DESCRIPTION OF THE TASK :: For every line in the material, produce an exact copy.

DATA PROVIDED ::
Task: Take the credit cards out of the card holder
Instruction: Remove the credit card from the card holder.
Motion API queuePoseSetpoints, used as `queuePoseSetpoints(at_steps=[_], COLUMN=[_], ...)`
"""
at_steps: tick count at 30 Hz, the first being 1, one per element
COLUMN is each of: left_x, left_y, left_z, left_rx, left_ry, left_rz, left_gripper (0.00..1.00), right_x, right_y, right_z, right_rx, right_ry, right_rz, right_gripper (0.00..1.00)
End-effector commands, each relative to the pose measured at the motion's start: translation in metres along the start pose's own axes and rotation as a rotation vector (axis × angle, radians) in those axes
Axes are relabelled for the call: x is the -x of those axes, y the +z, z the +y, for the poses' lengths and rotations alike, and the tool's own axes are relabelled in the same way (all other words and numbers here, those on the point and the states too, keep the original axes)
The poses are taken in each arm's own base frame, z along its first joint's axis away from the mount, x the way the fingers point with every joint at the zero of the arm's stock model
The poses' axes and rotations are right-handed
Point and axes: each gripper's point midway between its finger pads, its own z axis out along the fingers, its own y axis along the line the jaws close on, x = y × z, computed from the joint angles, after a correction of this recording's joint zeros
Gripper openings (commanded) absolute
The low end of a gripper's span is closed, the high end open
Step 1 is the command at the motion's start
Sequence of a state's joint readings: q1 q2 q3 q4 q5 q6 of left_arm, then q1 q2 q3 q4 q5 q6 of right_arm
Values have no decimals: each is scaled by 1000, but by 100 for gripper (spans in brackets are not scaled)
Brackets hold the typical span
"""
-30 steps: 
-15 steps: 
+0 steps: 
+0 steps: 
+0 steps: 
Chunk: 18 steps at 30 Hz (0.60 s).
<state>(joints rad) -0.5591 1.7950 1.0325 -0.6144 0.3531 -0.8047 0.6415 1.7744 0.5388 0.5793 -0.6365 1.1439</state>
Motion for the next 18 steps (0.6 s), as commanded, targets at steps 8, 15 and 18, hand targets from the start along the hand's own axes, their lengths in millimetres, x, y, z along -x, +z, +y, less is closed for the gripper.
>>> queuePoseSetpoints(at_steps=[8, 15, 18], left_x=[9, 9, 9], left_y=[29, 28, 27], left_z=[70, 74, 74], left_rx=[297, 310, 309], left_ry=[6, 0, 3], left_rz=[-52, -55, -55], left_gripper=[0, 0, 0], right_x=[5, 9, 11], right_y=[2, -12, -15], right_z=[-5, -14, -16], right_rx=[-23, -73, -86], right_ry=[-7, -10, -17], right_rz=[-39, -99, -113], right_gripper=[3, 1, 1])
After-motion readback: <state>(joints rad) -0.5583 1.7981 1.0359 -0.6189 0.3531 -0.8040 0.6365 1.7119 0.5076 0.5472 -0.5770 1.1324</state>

ANSWER SECTION ::
Task: Take the credit cards out of the card holder
Instruction: Remove the credit card from the card holder.
Motion API queuePoseSetpoints, used as `queuePoseSetpoints(at_steps=[_], COLUMN=[_], ...)`
"""
at_steps: tick count at 30 Hz, the first being 1, one per element
COLUMN is each of: left_x, left_y, left_z, left_rx, left_ry, left_rz, left_gripper (0.00..1.00), right_x, right_y, right_z, right_rx, right_ry, right_rz, right_gripper (0.00..1.00)
End-effector commands, each relative to the pose measured at the motion's start: translation in metres along the start pose's own axes and rotation as a rotation vector (axis × angle, radians) in those axes
Axes are relabelled for the call: x is the -x of those axes, y the +z, z the +y, for the poses' lengths and rotations alike, and the tool's own axes are relabelled in the same way (all other words and numbers here, those on the point and the states too, keep the original axes)
The poses are taken in each arm's own base frame, z along its first joint's axis away from the mount, x the way the fingers point with every joint at the zero of the arm's stock model
The poses' axes and rotations are right-handed
Point and axes: each gripper's point midway between its finger pads, its own z axis out along the fingers, its own y axis along the line the jaws close on, x = y × z, computed from the joint angles, after a correction of this recording's joint zeros
Gripper openings (commanded) absolute
The low end of a gripper's span is closed, the high end open
Step 1 is the command at the motion's start
Sequence of a state's joint readings: q1 q2 q3 q4 q5 q6 of left_arm, then q1 q2 q3 q4 q5 q6 of right_arm
Values have no decimals: each is scaled by 1000, but by 100 for gripper (spans in brackets are not scaled)
Brackets hold the typical span
"""
-30 steps: 
-15 steps: 
+0 steps: 
+0 steps: 
+0 steps: 
Chunk: 18 steps at 30 Hz (0.60 s).
<state>(joints rad) -0.5591 1.7950 1.0325 -0.6144 0.3531 -0.8047 0.6415 1.7744 0.5388 0.5793 -0.6365 1.1439</state>
Motion for the next 18 steps (0.6 s), as commanded, targets at steps 8, 15 and 18, hand targets from the start along the hand's own axes, their lengths in millimetres, x, y, z along -x, +z, +y, less is closed for the gripper.
>>> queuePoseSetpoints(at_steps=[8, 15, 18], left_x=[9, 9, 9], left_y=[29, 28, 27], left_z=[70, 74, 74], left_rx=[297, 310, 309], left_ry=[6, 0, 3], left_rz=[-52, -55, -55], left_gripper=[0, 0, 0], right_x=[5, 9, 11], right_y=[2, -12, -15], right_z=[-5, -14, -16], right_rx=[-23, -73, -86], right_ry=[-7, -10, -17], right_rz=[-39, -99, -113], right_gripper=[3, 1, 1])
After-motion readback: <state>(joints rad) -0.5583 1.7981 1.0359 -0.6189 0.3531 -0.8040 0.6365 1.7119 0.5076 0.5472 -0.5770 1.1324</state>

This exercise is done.